Elizabeth Paulet would receive £20 to have in her name and pleasure, and "not her husband to have any account of it". Dame Margaret made special provisions in her lifetime for her two grandchildren by her son Giles Capel, Henry and Edward, by buying land from Giles to secure an income for their benefit, in part to meet a legacy made to them by William Capel. Instead of following the detail of her husband's will, or claiming a third of his goods (known as a dower or terce) she had taken a half of his goods.

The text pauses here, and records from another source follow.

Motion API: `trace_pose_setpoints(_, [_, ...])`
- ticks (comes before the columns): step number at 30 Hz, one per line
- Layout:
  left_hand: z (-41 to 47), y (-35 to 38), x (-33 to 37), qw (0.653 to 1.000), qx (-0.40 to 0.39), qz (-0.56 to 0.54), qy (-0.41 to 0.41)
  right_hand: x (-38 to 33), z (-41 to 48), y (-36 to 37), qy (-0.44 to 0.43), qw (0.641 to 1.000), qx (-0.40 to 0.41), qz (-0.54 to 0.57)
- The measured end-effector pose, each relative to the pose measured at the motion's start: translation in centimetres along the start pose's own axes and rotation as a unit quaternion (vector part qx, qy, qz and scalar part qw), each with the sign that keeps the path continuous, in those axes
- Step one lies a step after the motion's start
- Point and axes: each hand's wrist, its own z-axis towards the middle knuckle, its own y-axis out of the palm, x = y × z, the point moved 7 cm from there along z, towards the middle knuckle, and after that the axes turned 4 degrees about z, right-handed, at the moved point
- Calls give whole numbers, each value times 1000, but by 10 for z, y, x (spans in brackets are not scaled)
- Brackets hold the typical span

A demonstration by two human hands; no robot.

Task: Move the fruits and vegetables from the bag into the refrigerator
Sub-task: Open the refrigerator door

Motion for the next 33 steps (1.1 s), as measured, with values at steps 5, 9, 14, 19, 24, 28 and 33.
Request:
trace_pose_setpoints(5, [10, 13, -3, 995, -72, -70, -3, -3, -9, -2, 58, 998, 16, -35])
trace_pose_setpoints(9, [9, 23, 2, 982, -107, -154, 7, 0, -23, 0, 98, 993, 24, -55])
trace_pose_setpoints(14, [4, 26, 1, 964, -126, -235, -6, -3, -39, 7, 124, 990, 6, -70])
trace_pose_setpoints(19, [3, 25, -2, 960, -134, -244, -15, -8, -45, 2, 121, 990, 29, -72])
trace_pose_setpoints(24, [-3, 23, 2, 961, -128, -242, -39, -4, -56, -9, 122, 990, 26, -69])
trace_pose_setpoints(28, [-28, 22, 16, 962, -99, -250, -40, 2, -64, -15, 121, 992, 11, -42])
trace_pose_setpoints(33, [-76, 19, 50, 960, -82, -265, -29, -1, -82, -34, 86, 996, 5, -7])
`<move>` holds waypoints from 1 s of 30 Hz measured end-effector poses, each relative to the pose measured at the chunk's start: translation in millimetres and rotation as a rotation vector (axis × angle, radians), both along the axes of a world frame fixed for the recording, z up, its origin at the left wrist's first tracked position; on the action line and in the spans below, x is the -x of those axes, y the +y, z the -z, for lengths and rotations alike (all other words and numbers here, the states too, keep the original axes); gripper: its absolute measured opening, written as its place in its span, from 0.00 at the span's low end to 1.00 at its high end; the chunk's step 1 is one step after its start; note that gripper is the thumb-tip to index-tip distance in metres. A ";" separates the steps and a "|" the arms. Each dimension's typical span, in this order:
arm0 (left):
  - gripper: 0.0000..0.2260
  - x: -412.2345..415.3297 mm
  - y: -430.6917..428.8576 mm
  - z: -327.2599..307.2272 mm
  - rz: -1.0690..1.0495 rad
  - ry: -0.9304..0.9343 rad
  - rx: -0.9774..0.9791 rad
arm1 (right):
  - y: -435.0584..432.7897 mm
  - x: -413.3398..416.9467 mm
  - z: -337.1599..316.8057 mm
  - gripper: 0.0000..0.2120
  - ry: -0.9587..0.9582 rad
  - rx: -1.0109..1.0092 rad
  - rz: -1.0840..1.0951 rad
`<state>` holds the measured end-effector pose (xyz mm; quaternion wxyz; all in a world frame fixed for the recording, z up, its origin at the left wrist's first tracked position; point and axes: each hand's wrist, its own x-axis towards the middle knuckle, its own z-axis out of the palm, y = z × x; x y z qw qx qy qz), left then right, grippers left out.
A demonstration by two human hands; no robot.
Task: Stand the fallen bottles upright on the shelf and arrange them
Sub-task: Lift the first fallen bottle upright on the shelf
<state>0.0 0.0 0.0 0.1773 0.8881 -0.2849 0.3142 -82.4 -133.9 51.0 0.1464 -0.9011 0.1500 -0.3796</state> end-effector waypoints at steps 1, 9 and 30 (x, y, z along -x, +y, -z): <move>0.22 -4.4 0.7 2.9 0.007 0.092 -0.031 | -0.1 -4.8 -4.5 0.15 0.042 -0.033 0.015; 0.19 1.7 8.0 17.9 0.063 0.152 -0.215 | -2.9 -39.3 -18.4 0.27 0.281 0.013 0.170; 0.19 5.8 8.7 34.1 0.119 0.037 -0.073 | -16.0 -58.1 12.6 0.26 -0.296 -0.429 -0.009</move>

Included in the 1516 will, Margaret bequeathed her son Giles Capel a gold chain of her late husband's, which had belonged to Edward V, one of the Princes in the Tower. The bequest was intended to entail the chain, the Capel bed with anchor badges, and other items to her grandchildren and the Capel family:"his faders cheyne which was younge kyng Edwarde the Vth's. To have the forsaid stuffe and cheyne during his life with reasonable werying upon that condicion that after his decease I will that yt remain and be kept by myn executors to the use of Henry Capell and Edward Capell from one to another, And for default of these two children, I will that my daughter Elizabeth Paulet shal'have the forsaid goodes".

This is one of few references to the personal possession of the Princes in Tower after their deaths. Margaret Capel's older half-sister Anne was the wife of James Tyrrell, who is thought to have been involved in the deaths of the Princes in the Tower.

Margaret died in 1522 and was buried at St Bartholomew-the-less. In her will, she had provided for the women to watch over her: "all suche women as shall watche me and be about me at my departing I will they shall be well rewarded after the discrecion of myn executors to pray for my soule".